The feed concentration in our study C_P, was 1 mg/mL and the molar mass of tetrameric conA is estimated at 108 kDa. In the chromatography column used (CV = 0.143 mL), a volumetric flow rate of 1.0 mL/min equates to a residence time of 8.6 s. Together these parameters result in a Da of 3.2. Under these conditions, 69% of the available protein would be expected to adsorb to a binding site as it passes through the membrane bed. Several factors may contribute to the lack of binding seen experimentally. Firstly, if the glucose functional groups are not in a favorable position to form a multivalent binding site, adsorption will be restricted. Secondly, membranes have been shown to exhibit uneven flow distribution especially at low flow rates²⁴ and in columns with short bed height.⁴³ A non-uniform pore size distribution is another factor that can result in less than theoretical performance. In this scenario, proteins follow preferential flow paths through larger pores, reducing the local protein concentration at binding sites in smaller pores. As a result, larger pore size distribution results in broader breakthrough curves, a well-known concept that has been modeled and discussed in detail⁴⁴ and continues to be the focus of membrane materials research. Finally, and perhaps most importantly, this model uses a literature value for the rate constant. Boi et al.⁴⁵ studied the adsorption kinetics of galactose-specific Momordica charantia lectin on different membrane supports and found that the rate of adsorption differed. Furthermore, the literature value is for reaction in solution. The true value for this heterogeneous reaction may be significantly lower. Performing a detailed study that measured the kinetic constant for this system would enhance the accuracy of the model.

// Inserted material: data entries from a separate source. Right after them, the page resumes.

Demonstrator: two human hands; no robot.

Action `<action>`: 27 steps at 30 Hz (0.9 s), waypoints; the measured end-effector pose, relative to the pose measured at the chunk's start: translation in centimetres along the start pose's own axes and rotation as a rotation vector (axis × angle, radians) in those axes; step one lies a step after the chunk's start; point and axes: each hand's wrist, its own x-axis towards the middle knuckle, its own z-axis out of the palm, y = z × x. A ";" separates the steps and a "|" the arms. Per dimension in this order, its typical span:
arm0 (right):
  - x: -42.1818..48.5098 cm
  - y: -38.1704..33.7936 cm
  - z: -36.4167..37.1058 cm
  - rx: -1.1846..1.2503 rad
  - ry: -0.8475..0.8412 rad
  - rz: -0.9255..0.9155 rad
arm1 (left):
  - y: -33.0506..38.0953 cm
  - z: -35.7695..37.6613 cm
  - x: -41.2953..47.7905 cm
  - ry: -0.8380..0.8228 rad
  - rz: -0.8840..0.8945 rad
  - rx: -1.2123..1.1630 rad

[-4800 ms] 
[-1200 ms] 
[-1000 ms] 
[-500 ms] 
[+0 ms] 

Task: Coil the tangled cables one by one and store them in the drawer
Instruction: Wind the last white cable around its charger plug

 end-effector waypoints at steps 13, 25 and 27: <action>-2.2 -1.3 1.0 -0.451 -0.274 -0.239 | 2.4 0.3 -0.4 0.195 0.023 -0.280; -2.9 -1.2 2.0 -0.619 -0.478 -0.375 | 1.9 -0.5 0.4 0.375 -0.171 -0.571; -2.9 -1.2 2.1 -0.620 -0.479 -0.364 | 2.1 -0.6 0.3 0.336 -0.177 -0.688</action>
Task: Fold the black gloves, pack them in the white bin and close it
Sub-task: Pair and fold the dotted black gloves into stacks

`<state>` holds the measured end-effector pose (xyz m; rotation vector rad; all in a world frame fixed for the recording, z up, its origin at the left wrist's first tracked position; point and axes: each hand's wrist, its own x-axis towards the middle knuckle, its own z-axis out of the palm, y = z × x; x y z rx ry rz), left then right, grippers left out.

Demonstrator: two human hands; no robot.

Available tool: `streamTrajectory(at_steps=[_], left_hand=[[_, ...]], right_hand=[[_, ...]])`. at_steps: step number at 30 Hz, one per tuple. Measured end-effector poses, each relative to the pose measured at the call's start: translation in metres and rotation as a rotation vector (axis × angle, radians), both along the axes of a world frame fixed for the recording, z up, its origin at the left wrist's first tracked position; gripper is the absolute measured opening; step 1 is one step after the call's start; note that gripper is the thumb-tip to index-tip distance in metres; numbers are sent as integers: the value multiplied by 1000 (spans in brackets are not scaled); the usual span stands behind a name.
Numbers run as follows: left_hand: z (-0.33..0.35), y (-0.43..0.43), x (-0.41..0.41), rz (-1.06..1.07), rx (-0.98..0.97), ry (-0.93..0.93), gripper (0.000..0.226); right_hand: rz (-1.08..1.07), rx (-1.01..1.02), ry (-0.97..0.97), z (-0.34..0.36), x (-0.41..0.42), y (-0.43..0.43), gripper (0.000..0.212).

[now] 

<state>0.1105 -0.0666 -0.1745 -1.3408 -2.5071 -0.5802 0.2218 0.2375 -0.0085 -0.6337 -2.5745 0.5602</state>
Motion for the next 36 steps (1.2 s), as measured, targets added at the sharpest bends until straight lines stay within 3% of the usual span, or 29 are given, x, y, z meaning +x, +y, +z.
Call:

For the theoretical system to adsorb a high percentage (>90%) of the available protein, such that the rate of adsorption is not hindering the binding of conA to the glycopolymer, the bulk concentration of conA or the residence time would need to be increased by at least 3-fold. For a flow rate of 0.1 mL/min, the residence time is 86 seconds, and the calculated Da is 32, which corresponds to theoretically 97% protein adsorption. In this case, 0.6 mg/mL lectin binding capacity was measured. The ability to observe faster, flow-rate independent separations, which is one advantage of utilizing membranes, is restricted by the inherently slow nature of the binding reaction occurring along the polymer tentacles on the membrane surface. Nonetheless, regenerated cellulose membranes have other advantages such as easy scale-up and lower pressure drop relative to resins and gels that make it a desirable platform even at equivalent throughput. Furthermore, there still exists potential for tuning and optimizing the glycopolymer architecture on this platform by altering the ATRP grafting and ligand reaction conditions that may increase the capacity. Membrane platforms also offer other advantages highlighted by previous authors, such as better resolution than resin media under high loading conditions⁴⁰, which improves product purity.

4. Conclusions

Affinity membranes for the adsorption of the lectin conA were fabricated by reacting dGluc to epoxy groups grown from the surface of regenerated cellulose through surface-initiated ATRP. Membranes were characterized with ATR-FTIR to confirm ligand incorporation. Static binding capacity was quantified and found to be comparable to that of other substrates. Limitations in characterization prohibited the quantification of ligand incorporation, which would elucidate if experimental grafting densities were high enough to achieve optimal binding under the “glycoside cluster effect.” Binding capacity measurements in conjunction with an analysis of transport phenomena indicate that the binding kinetics represent the limiting factor for achieving high productivities. However, the membrane platform offers easy scalability, low column pressure drop, and the opportunity for continuous processing.